◆ **WHAT THE EXERCISE ASKS**: The response must restate all of the data word for word.

(DATA SECTION)

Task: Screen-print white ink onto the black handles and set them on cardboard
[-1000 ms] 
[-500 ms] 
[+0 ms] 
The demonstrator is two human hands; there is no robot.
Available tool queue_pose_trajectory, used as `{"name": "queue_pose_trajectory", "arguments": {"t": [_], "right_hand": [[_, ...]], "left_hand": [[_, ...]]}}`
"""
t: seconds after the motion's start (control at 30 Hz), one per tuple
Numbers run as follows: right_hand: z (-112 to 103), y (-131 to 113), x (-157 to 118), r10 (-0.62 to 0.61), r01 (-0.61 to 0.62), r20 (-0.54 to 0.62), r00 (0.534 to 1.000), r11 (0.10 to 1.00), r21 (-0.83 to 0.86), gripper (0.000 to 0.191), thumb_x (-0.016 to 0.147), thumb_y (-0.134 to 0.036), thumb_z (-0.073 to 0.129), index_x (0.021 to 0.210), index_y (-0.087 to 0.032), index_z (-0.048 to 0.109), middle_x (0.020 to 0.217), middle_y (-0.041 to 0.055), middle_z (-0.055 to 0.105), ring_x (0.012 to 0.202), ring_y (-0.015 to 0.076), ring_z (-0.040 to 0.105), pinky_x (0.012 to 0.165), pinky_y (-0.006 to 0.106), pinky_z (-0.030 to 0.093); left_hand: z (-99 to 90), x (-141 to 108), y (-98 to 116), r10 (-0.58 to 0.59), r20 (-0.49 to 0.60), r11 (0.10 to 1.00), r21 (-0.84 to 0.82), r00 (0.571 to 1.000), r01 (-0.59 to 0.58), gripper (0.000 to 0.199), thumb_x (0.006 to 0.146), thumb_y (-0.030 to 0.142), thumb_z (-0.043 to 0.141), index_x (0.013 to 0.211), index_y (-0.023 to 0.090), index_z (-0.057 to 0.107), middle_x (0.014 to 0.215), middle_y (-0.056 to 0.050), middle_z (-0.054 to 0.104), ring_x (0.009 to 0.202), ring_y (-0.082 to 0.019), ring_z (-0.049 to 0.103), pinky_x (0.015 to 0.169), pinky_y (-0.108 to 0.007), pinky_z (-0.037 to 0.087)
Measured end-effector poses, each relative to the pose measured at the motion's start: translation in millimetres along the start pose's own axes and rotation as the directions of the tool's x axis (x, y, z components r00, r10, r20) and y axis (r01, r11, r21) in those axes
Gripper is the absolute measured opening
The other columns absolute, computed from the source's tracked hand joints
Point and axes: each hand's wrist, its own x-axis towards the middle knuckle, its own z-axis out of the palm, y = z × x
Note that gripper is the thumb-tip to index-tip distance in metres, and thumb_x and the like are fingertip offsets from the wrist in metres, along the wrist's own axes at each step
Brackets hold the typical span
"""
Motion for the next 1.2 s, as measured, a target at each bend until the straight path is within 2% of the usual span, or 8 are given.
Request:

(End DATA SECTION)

◆ **RESPONSE**:
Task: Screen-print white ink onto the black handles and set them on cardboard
[-1000 ms] 
[-500 ms] 
[+0 ms] 
The demonstrator is two human hands; there is no robot.
Available tool queue_pose_trajectory, used as `{"name": "queue_pose_trajectory", "arguments": {"t": [_], "right_hand": [[_, ...]], "left_hand": [[_, ...]]}}`
"""
t: seconds after the motion's start (control at 30 Hz), one per tuple
Numbers run as follows: right_hand: z (-112 to 103), y (-131 to 113), x (-157 to 118), r10 (-0.62 to 0.61), r01 (-0.61 to 0.62), r20 (-0.54 to 0.62), r00 (0.534 to 1.000), r11 (0.10 to 1.00), r21 (-0.83 to 0.86), gripper (0.000 to 0.191), thumb_x (-0.016 to 0.147), thumb_y (-0.134 to 0.036), thumb_z (-0.073 to 0.129), index_x (0.021 to 0.210), index_y (-0.087 to 0.032), index_z (-0.048 to 0.109), middle_x (0.020 to 0.217), middle_y (-0.041 to 0.055), middle_z (-0.055 to 0.105), ring_x (0.012 to 0.202), ring_y (-0.015 to 0.076), ring_z (-0.040 to 0.105), pinky_x (0.012 to 0.165), pinky_y (-0.006 to 0.106), pinky_z (-0.030 to 0.093); left_hand: z (-99 to 90), x (-141 to 108), y (-98 to 116), r10 (-0.58 to 0.59), r20 (-0.49 to 0.60), r11 (0.10 to 1.00), r21 (-0.84 to 0.82), r00 (0.571 to 1.000), r01 (-0.59 to 0.58), gripper (0.000 to 0.199), thumb_x (0.006 to 0.146), thumb_y (-0.030 to 0.142), thumb_z (-0.043 to 0.141), index_x (0.013 to 0.211), index_y (-0.023 to 0.090), index_z (-0.057 to 0.107), middle_x (0.014 to 0.215), middle_y (-0.056 to 0.050), middle_z (-0.054 to 0.104), ring_x (0.009 to 0.202), ring_y (-0.082 to 0.019), ring_z (-0.049 to 0.103), pinky_x (0.015 to 0.169), pinky_y (-0.108 to 0.007), pinky_z (-0.037 to 0.087)
Measured end-effector poses, each relative to the pose measured at the motion's start: translation in millimetres along the start pose's own axes and rotation as the directions of the tool's x axis (x, y, z components r00, r10, r20) and y axis (r01, r11, r21) in those axes
Gripper is the absolute measured opening
The other columns absolute, computed from the source's tracked hand joints
Point and axes: each hand's wrist, its own x-axis towards the middle knuckle, its own z-axis out of the palm, y = z × x
Note that gripper is the thumb-tip to index-tip distance in metres, and thumb_x and the like are fingertip offsets from the wrist in metres, along the wrist's own axes at each step
Brackets hold the typical span
"""
Motion for the next 1.2 s, as measured, a target at each bend until the straight path is within 2% of the usual span, or 8 are given.
Request:

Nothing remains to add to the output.